Dazu gehöre es, so Bolkart, in Abwägungsprozessen künftig den Schutz der Weidetiere über den Schutz des Wolfes zu stellen. Als zentrales Element nannte er die Einrichtung sogenannter Weidenschutzgebiete. In bestimmten Regionen sei selbst ein zumutbarer Herdenschutz nicht umsetzbar – hier müsse die Beweidung Vorrang haben. Konkret könne das bedeuten, dass Wölfe bereits nach dem ersten Riss entnommen werden dürfen, auch wenn nur niederschwellige Schutzmaßnahmen umgesetzt wurden. „Nur so können wir nicht nur landwirtschaftliche Wirtschaftsgüter, sondern auch wertvolle Naturschutzflächen durch Beweidung langfristig sichern“, betonte der BLHV-Präsident.

„Wir sind bereit, neue Wege zu gehen und innovative Technik einzusetzen“, sagte Bolkart weiter. „Aber es gibt Flächen, auf denen Herdenschutz  praktisch nicht möglich ist. Genau dafür brauchen wir Weidenschutzgebiete.“ Darüber hinaus forderte der BLHV, dass Deutschland endlich in die Lage versetzt wird, den Erhaltungszustand der Wolfspopulation wissenschaftlich fundiert zu erfassen und regelmäßig zu melden. Nur auf dieser Basis seien differenzierte Maßnahmen wie gezielte Entnahmen nach EU-Recht überhaupt möglich. Der Schutzstatus des Wolfs dürfe nicht auf bloßen Vermutungen beruhen, sondern müsse sich an der tatsächlichen Bestandsentwicklung orientieren.
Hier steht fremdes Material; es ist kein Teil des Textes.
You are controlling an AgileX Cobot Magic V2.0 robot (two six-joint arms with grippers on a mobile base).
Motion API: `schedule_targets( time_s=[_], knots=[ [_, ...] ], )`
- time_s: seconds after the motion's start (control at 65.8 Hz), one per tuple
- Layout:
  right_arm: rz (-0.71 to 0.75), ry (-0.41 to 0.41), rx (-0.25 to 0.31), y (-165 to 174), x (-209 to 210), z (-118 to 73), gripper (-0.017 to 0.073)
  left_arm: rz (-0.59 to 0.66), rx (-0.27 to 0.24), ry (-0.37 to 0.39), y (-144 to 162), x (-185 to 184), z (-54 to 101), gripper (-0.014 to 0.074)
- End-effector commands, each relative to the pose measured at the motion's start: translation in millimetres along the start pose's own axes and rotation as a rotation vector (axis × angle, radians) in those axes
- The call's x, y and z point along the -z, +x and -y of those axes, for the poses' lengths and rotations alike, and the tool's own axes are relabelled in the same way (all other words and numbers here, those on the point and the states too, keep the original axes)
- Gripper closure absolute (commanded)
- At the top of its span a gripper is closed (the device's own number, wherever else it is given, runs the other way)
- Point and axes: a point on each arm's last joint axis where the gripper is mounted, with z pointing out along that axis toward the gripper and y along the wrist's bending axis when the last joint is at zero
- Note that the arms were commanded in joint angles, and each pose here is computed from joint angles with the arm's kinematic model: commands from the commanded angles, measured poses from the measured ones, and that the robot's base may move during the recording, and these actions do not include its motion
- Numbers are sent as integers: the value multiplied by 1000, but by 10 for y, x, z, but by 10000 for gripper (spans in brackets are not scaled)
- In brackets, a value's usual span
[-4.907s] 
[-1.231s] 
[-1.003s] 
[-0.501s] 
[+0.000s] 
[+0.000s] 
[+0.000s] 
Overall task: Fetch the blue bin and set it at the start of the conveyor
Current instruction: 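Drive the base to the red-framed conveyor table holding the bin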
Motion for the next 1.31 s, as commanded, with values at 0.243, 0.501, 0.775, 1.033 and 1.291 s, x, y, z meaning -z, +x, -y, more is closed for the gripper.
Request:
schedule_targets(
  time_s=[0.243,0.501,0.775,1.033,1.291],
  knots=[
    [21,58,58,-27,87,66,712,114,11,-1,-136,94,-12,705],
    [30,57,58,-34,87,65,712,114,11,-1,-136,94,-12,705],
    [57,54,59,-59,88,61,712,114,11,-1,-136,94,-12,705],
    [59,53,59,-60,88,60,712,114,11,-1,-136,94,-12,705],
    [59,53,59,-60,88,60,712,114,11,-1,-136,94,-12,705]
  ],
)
Gleichzeitig müsse Herdenschutz als gesamtgesellschaftliche Aufgabe anerkannt werden. Zäune und Herdenschutzhunde verursachten nicht nur erhebliche Kosten, sondern erforderten auch viel zusätzliche Arbeitskraft – insbesondere in Hanglagen, wo Zäune regelmäßig ausgemäht, kontrolliert und instand gehalten werden müssten.

BLHV-Referent Lukas Schaudel, der die politische Arbeit des Verbands in Sachen Wolf koordiniert, betonte zudem die Fortschritte der vergangenen Jahre. „Wir haben viel erreicht – insbesondere ist es gelungen, die Diskussion zu versachlichen“, so Schaudel. Gemeinsam mit dem Umweltministerium habe man eine konstruktive Gesprächsebene etabliert und die Debatte aus den Versammlungshallen in die Praxis gebracht. Als Beispiel nannte er die gemeinsame Entwicklung praxistauglicher Herdenschutzmaßnahmen für Rinder – in Zusammenarbeit mit dem Umweltministerium, der Forstlichen Versuchs- und Forschungsanstalt Baden-Württemberg (FVA) und dem Herdenschutzprojekt Schwarzwald.

Die BLHV-Forderung nach der Einrichtung von Weidenschutzgebieten werde man in den kommenden Monaten weiter konkretisieren. Ziel sei es, diese Forderung mit Blick auf die Landtagswahl gezielt in die Programme der Parteien einzubringen und ihnen auf politischer Ebene Nachdruck zu verleihen.